Transformer certains rochers riches en minéraux en ciment pourrait réduire les émissions associées à sa fabrication. Des chercheurs ont évalué, de façon théorique et avec des hypothèses techniques, l’intérêt de partir non plus du calcaire, mais du basalte. L’approche vise surtout à limiter la libération directe de dioxyde de carbone et à s’appuyer davantage sur l’électricité pour piloter le procédé.

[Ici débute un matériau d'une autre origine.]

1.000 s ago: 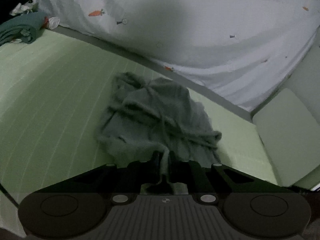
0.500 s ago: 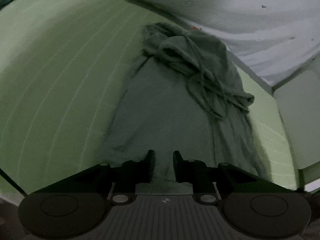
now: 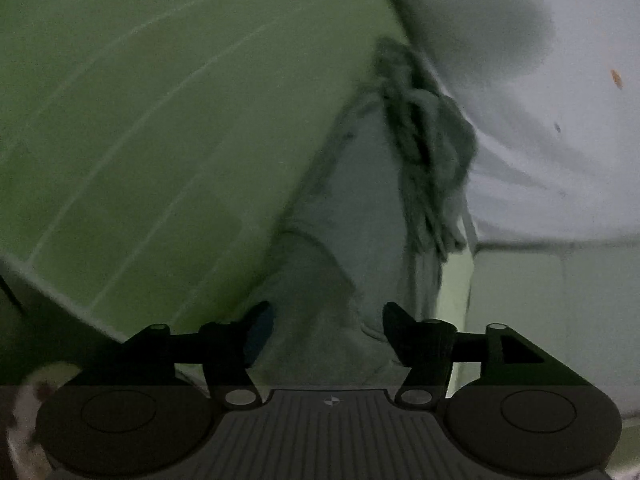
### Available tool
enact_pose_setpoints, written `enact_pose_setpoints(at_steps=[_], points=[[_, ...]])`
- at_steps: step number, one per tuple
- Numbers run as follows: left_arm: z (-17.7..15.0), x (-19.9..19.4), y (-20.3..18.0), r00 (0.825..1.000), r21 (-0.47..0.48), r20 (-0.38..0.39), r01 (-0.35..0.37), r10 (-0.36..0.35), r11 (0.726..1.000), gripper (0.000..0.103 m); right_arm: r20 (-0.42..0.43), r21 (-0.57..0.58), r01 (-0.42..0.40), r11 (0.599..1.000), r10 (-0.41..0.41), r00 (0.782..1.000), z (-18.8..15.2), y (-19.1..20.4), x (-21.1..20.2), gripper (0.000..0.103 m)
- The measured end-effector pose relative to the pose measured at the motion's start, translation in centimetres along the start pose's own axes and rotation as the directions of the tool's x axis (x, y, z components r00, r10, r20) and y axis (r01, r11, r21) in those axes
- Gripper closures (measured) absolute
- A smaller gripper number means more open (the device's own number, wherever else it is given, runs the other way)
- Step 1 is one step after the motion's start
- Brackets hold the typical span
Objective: Fold clothes
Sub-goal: 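Lift the hem with both grippers and fold it over toward the hood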
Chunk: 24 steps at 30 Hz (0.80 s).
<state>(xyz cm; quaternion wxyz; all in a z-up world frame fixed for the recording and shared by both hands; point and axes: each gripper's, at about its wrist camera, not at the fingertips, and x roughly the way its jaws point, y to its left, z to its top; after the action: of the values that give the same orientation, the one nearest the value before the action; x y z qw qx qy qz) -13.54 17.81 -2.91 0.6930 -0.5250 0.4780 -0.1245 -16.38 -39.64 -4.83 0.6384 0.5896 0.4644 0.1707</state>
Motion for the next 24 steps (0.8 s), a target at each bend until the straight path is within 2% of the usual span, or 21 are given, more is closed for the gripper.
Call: enact_pose_setpoints(at_steps=[2, 3, 5, 9, 12, 16, 24], points=[[0.3, -0.1, 0.5, 1.000, -0.027, -0.009, 0.027, -0.027, 0.999, 0.037, 0.012, 0.027, -0.014, 1.000, 0.013, 1.000, 0.0, -0.4, 0.0, 0.007], [0.5, -0.6, 0.2, 1.000, -0.010, -0.006, 0.019, -0.019, 1.000, 0.037, 0.013, 0.031, -0.018, 0.999, 0.017, 1.000, 0.0, -0.4, 0.0, 0.007], [0.7, -1.2, -0.4, 1.000, 0.034, -0.002, 0.001, -0.001, 0.999, 0.023, 0.008, 0.022, -0.016, 1.000, 0.016, 1.000, -0.1, -0.2, 0.0, 0.007], [1.1, -1.7, -0.6, 0.997, 0.090, -0.020, -0.079, 0.081, 0.993, 0.022, -0.002, -0.005, 0.009, 1.000, -0.009, 1.000, -0.1, 0.5, 0.3, 0.007], [1.1, -1.3, -0.3, 0.987, 0.125, -0.048, -0.145, 0.152, 0.982, 0.022, -0.004, -0.004, 0.018, 1.000, -0.018, 1.000, 0.2, 0.8, 0.3, 0.007], [1.0, 0.5, -0.5, 0.985, 0.142, -0.098, -0.130, 0.145, 0.981, 0.020, -0.011, -0.011, 0.027, 1.000, -0.027, 1.000, 0.3, 1.1, 0.5, 0.006], [0.5, 5.2, -2.2, 0.965, 0.190, -0.222, -0.097, 0.139, 0.977, 0.020, -0.053, -0.012, 0.035, 0.999, -0.035, 0.998, 0.9, 1.5, 1.0, 0.006]])
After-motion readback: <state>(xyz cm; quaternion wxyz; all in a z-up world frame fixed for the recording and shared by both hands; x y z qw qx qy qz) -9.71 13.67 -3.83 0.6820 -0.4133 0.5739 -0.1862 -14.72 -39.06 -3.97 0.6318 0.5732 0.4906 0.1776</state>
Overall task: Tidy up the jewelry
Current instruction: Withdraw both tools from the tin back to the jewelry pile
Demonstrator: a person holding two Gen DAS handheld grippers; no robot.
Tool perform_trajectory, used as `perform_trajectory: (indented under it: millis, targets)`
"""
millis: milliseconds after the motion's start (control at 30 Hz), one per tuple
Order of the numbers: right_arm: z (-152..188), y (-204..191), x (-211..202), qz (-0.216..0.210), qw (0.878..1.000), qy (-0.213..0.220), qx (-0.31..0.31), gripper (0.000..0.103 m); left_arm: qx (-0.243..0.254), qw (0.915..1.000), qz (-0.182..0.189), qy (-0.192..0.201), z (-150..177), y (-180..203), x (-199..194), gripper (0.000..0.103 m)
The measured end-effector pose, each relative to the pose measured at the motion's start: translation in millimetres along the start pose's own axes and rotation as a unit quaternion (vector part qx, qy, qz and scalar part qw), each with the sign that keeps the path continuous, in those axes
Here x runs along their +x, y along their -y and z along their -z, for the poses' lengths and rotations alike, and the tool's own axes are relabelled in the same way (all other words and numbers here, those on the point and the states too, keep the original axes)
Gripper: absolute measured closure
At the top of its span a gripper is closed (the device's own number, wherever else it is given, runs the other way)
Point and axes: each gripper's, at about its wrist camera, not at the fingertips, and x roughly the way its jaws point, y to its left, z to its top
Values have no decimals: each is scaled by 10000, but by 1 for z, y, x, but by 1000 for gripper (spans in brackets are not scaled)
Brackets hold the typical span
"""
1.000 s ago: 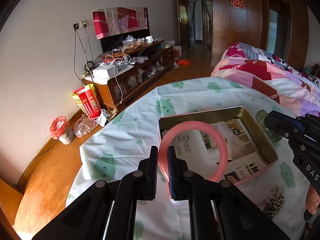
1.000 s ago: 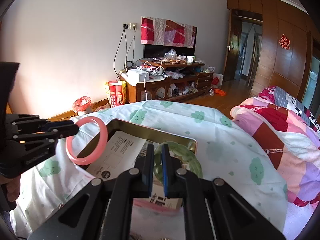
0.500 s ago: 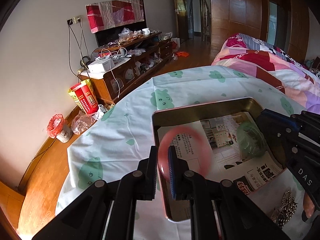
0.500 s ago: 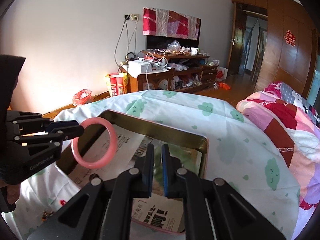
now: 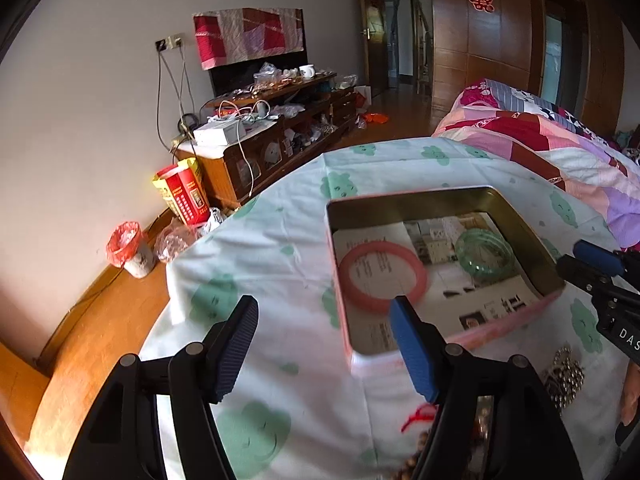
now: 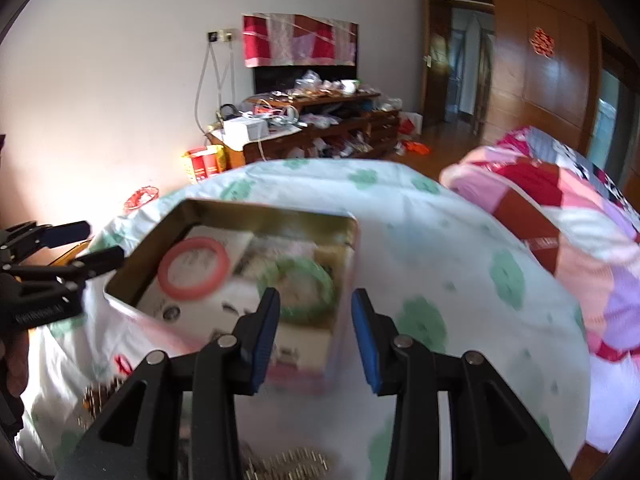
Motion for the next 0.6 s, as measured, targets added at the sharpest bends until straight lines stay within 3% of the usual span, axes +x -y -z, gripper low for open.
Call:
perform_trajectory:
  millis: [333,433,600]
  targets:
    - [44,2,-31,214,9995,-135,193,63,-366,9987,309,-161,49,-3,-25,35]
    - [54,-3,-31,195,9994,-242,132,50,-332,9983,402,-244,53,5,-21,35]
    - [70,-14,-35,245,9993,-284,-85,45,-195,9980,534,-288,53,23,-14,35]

Un surcoût énergétique lié aux étapes chimiques

Le défi principal tient aux étapes nécessaires pour préparer le matériau et gérer les réactions chimiques. Dans un scénario basé sur des méthodes courantes, ces opérations supplémentaires augmentent la consommation d’énergie et entraînent une hausse globale d’environ plus du double par rapport à la production traditionnelle à partir du calcaire.

Les auteurs soulignent toutefois que la conversion chimique des minéraux du basalte en oxyde de calcium, telle qu’on peut l’estimer d’après la thermodynamique, exigerait en réalité environ deux fois moins d’énergie que la transformation du calcaire. Autrement dit, la limite ne vient pas uniquement de la réaction elle-même, mais de l’inefficacité des techniques actuelles pour la rendre efficace à grande échelle.

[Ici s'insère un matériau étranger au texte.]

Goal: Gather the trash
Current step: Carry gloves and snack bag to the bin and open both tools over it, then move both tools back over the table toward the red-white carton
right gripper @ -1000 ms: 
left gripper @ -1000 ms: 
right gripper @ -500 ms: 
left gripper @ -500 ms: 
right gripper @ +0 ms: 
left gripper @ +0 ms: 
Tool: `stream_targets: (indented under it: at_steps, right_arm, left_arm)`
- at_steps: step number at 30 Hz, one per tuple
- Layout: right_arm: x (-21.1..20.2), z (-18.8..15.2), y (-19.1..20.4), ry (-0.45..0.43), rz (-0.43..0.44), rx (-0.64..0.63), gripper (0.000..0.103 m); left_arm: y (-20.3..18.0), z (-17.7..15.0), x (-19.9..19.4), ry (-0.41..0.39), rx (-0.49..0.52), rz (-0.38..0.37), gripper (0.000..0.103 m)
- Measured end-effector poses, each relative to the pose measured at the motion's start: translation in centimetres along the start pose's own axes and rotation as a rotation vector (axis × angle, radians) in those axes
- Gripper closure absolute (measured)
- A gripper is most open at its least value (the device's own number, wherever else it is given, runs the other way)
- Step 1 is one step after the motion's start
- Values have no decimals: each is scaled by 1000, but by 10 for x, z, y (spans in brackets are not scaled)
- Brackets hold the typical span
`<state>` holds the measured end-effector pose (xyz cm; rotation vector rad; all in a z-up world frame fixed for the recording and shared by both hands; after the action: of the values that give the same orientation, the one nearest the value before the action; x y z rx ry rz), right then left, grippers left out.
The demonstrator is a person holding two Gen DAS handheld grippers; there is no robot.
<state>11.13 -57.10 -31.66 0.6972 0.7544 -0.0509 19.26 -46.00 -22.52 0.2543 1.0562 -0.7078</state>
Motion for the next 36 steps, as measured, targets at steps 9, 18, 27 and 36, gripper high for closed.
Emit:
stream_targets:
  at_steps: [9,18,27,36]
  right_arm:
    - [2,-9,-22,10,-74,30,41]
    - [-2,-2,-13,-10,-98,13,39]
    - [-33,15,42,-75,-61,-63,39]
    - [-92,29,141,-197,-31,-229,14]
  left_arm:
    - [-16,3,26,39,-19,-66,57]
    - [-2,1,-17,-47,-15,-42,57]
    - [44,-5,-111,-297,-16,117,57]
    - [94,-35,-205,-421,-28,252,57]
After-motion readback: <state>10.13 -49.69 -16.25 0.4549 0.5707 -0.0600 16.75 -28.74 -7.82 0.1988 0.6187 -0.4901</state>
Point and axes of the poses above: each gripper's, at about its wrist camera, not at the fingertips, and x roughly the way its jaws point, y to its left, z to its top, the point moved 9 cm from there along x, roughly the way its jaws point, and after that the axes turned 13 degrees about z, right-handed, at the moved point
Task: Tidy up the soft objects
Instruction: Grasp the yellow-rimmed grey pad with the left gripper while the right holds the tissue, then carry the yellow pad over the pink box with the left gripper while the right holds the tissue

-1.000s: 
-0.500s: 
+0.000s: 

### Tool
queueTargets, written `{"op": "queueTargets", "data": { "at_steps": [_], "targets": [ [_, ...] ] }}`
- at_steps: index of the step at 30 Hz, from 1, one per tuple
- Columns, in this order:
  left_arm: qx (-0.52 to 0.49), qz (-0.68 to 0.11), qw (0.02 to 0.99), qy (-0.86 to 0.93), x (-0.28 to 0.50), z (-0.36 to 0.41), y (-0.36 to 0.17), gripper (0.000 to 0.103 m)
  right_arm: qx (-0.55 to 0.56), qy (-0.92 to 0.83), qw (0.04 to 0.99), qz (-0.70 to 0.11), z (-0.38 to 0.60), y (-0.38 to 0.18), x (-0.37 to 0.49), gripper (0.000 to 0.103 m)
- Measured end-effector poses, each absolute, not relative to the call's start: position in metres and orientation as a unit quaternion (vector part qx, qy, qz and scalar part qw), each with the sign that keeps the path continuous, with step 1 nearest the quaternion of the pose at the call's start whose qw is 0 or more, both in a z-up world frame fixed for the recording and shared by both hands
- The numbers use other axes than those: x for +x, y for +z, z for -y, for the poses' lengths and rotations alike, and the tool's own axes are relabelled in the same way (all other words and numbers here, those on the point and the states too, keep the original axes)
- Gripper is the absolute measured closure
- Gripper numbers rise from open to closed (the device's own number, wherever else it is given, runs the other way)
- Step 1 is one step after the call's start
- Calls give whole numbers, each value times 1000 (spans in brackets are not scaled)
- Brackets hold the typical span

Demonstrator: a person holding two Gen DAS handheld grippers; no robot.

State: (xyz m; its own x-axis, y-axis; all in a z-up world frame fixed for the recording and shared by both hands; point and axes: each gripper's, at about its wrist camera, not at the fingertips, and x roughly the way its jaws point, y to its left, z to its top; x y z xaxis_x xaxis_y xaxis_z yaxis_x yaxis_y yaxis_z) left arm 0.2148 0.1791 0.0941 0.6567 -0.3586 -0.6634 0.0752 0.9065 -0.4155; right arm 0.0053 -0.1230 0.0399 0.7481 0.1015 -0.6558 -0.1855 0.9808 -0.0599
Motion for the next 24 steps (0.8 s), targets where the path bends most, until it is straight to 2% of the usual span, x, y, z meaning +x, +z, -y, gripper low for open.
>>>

Des émissions potentiellement nettement réduites

Même en conservant l’hypothèse d’une consommation énergétique doublée, produire du ciment de type Portland à partir de basalte pourrait réduire sensiblement les émissions de CO2. Le raisonnement repose sur deux leviers : la suppression d’une partie du CO2 libéré directement lors du traitement du calcaire, et la possibilité de faire fonctionner l’ensemble du processus à l’aide d’électricité.

Dans l’hypothèse d’un mix électrique encore largement dominé par les combustibles fossiles, les chercheurs estiment une baisse d’environ 30 % des émissions. Avec une électricité plus décarbonée, l’essentiel des rejets restants pourrait être évité.

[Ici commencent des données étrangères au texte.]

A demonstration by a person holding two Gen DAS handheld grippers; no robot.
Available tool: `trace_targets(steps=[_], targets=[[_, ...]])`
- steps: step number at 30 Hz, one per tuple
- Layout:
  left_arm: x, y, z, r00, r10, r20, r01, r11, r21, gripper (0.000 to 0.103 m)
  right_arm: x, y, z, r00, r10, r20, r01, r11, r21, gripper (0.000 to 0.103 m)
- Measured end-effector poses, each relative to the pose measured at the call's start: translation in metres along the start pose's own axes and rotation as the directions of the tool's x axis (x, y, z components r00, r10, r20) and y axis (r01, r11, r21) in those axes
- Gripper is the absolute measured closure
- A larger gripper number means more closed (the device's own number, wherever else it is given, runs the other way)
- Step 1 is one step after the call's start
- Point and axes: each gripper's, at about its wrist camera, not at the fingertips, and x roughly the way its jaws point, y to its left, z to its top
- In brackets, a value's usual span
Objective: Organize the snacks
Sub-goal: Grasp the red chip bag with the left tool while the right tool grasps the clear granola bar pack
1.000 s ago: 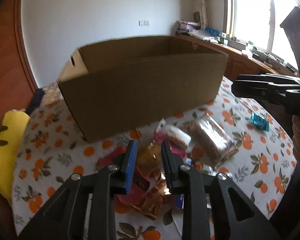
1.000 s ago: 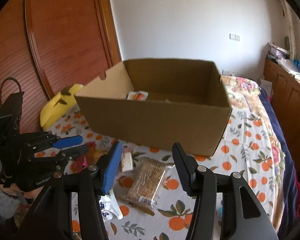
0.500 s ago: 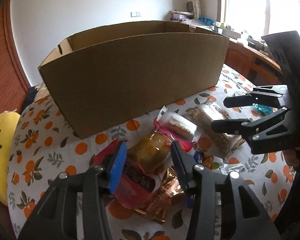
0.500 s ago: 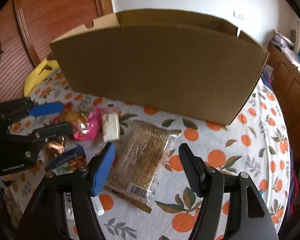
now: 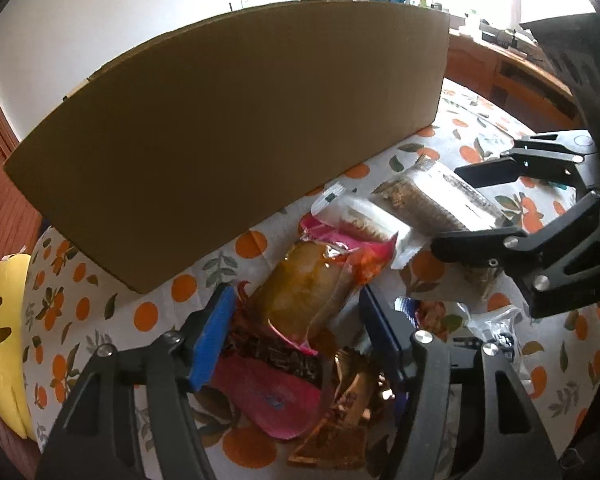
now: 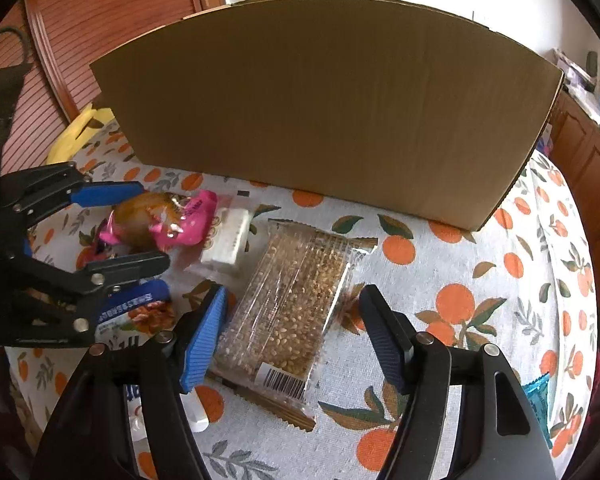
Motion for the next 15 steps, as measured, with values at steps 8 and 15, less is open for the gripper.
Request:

Le point d’équilibre demeure toutefois économique : dans la pratique, le coût pèse souvent plus que les objectifs climatiques, ce qui freine l’adoption rapide de solutions plus vertueuses.

Valoriser aussi les autres composants du basalte

Au-delà du ciment, l’idée comporte une dimension supplémentaire : le basalte contient aussi d’autres éléments potentiellement récupérables. Le fer, le magnésium ou l’aluminium pourraient être séparés et réutilisés, tandis que le matériau silicaté restant pourrait servir d’additif dans le ciment, réduisant le recours à certains coproduits utilisés aujourd’hui, comme les cendres issues du charbon.

Si ces valorisations sont intégrées au même procédé, l’ensemble pourrait devenir plus compétitif. L’analyse souligne ainsi les conditions à réunir pour rendre la démarche viable sur le plan industriel.

Parmi les voies d’optimisation envisagées, la mise au point de méthodes de laboratoire efficaces, puis leur adaptation à grande échelle, apparaît centrale. Pour suivre ce type d’évolutions et mieux comprendre les réglages de procédés, il est parfois utile de disposer d’équipements de contrôle de paramètres (température, agitation, suivi des réactions) adaptés aux essais. À titre d’exemple, un agitateur chauffant de laboratoire peut servir à standardiser des tests expérimentaux, tandis qu’un four à moufle de laboratoire est fréquemment utilisé pour des étapes thermiques nécessaires à certaines transformations minérales.

En l’état, cette analyse propose surtout une feuille de route : si les performances énergétiques et les étapes de traitement peuvent être améliorées, produire du ciment à partir de basalte pourrait devenir une option intéressante pour réduire l’empreinte carbone d’un secteur réputé difficile à décarboner.